The US Supreme Court gave state officials some reason to believe that part of its immigration law might actually be upheld as legal.
The hearing involves the Obama administration's challenge to SB 1070. Much of the argument centered around the most controversial section which says when police officers have stopped someone, they must try to check that person's immigration status if there is reason to believe he or she is in this country illegally. U.S. Solicitor General Donald Verrilli said that runs afoul of federal law. But Justice Samuel Alito said that same federal law already allows individual officers, on their own, to call federal immigration authorities to make such a check. Alito questioned why Arizona lawmakers cannot mandate that of the people who work for them. Paul Clement, the attorney hired by Gov. Jan Brewer to defend the law, also noted that even if federal officials respond that someone is an illegal immigrant, it is up to them whether to come and get that person. And if federal agents are uninterested, the person goes free.
"They retain the ultimate decision about who to prosecute federally and who to remove from this country," said Clement after the court hearing. "And the principal provision of the Arizona law that was discussed today really just puts the federal officials in the position to know who they have in the country and then decide for themselves what to do as a matter of federal law."
But Verrilli pointed out that SB 1070 has other provisions, including making state crimes for undocumented workers to see employment and for those in this country illegally to not possess certain federal documents. Verrilli said these are the exclusive power of the federal government.

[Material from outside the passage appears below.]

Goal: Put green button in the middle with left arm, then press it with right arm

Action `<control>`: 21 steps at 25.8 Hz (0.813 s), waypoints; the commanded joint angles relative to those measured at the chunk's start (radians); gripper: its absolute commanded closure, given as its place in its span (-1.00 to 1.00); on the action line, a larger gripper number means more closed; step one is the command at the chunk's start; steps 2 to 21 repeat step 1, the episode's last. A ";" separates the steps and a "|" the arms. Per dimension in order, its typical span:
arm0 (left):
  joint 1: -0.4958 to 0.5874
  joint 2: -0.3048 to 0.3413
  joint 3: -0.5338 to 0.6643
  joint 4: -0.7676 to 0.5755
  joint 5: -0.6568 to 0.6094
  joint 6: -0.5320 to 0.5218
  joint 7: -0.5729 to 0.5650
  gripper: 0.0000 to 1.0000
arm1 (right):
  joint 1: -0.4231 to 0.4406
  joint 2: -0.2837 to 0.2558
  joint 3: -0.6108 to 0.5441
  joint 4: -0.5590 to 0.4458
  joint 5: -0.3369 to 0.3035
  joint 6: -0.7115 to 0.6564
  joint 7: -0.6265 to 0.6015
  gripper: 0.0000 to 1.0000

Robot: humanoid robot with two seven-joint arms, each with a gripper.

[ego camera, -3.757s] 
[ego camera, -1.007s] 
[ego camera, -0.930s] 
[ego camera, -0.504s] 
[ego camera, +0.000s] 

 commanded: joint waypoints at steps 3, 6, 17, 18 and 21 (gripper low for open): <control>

And he said the Arizona law itself says its stated goal is to -- quote -- make attrition through enforcement the public policy of all state and local governments in Arizona. It also says the provisions -- quoting again -- are intended to work together to discourage and deter the unlawful entry and presence of aliens and economic activity by persons unlawfully present in the United States. Verrilli said SB 1070 could result in mass incarceration by the state of the estimated 400,000 illegal immigrants in Arizona, people who the federal government has decided not to make priorities to pursue. Brewer herself did nothing to undermine that contention.
"I would assume that there would be incarcerations if in fact they had broken the law on the first offense," Brewer told the press outside the high court. "I don't know if it would be massive. Some of the federal administration discredits the fact that there are that many illegals in Arizona."
Verrilli, who did not talk with reporters after the hearing, said such mass incarceration could lead to foreign relations problems Justice Antonin Scalia said there's a simple answer to that: Deport them back to their home country. As the justices were hearing the case, hundreds of demonstrators gathered at the foot of the courthouse steps, most of them assailing SB 1070 over whether the law amounted to racial profiling. But Clement said that is not the issue before the court.
"This isn't a case about profiling," he said, "this isn't really a case about the Fourth Amendment. It's really a case about the preemption and the relationship between the federal law and the state law."
But Brewer insisted that the decision by the Obama administration to file suit two years ago is more about politics than all those legal issues.
"This is an election year," the governor said. "And I do believe that it was staged at the time, that they knew that this was coming up. And they're playing to the Latino community. And they're trying to use that scare card, if you will, to generate support for elections."
And Brewer, who became governor in 2009 after her predecessor quit, denied that her own decision to sign SB 1070 in 2010 had anything to do with her bid that year to gain a full term of her own.